Die Annahme aller dieser Verfahren ist offensichtlich, dass die Landschaft keine schroffen Klippen hat, sondern im Wesentlichen eine glatte Oberfläche hat. Du kannst nicht den Hang runterrollen, wenn es keinen Hang gibt.
Quantum Annealing spielt m.W. genau eine Rolle: Als Verkaufsargument für D-Wave und ihre Pseudo-Quantencomputer. AFAIK braucht das niemand in der Praxis.
Aber der wichtigere Punkt an der Stelle: Krypto-Hashfunktionen sind aus offensichtlichen Gründen nicht ein glattes Feld, wo man den Hang runterlaufen kann, sondern die heckseln die Eingabe schön durch. Das ist genau ihre (namensgebende!) Aufgabe. Insofern erscheint mir die Anwendbarkeit von Annealing (welcher Art auch immer) auf Krypto-Hashfunktionen eher unplausibel.
Deshalb hatte ich das nicht im Blog. Aber Heise hat denen mal hinterhergeklickt. Ergebnis (völlig überraschend, ich weiß!): Das war heiße Luft.
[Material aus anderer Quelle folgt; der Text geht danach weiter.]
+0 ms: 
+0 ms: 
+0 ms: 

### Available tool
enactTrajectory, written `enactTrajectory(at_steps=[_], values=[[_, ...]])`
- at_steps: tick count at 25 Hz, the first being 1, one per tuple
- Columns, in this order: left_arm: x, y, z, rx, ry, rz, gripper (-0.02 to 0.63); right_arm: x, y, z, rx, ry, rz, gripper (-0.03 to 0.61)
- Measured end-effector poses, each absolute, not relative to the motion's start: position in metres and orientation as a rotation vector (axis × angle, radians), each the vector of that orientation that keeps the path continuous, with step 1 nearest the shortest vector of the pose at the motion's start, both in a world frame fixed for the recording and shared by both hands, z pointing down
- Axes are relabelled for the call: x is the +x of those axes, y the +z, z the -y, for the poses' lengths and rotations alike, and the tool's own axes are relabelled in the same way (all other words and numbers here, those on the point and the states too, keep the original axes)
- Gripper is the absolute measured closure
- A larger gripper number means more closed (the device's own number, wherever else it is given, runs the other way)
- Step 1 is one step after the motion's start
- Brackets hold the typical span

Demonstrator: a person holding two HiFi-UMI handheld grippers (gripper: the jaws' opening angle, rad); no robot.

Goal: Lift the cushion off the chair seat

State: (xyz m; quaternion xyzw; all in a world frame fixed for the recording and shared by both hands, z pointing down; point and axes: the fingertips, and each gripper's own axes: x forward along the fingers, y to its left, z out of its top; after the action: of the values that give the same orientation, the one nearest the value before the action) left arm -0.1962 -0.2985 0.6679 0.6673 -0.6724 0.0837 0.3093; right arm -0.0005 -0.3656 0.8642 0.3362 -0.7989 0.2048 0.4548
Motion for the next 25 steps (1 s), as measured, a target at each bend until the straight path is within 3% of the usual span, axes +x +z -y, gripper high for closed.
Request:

Bei näherer Betrachtung war AES bloß Name Dropping und aus "alle Hashfunktionen" wurde MD5, das eh schon seit Jahren überall deprecated ist und die Browser weisen Zertifikate auf MD5-Basis zurück.
Ich glaube, das war ein klarer Fall von: Startup braucht mehr Investorenkohle, setzt wilde Andeutungen in die Welt, und ein unseriöser Bloomberg-Reporter schielt auf den Bonus für Marktmanipulation und lässt die paar die Aussage einschränkenden Feigenblätter weg, um der Meldung mehr Impact zu geben.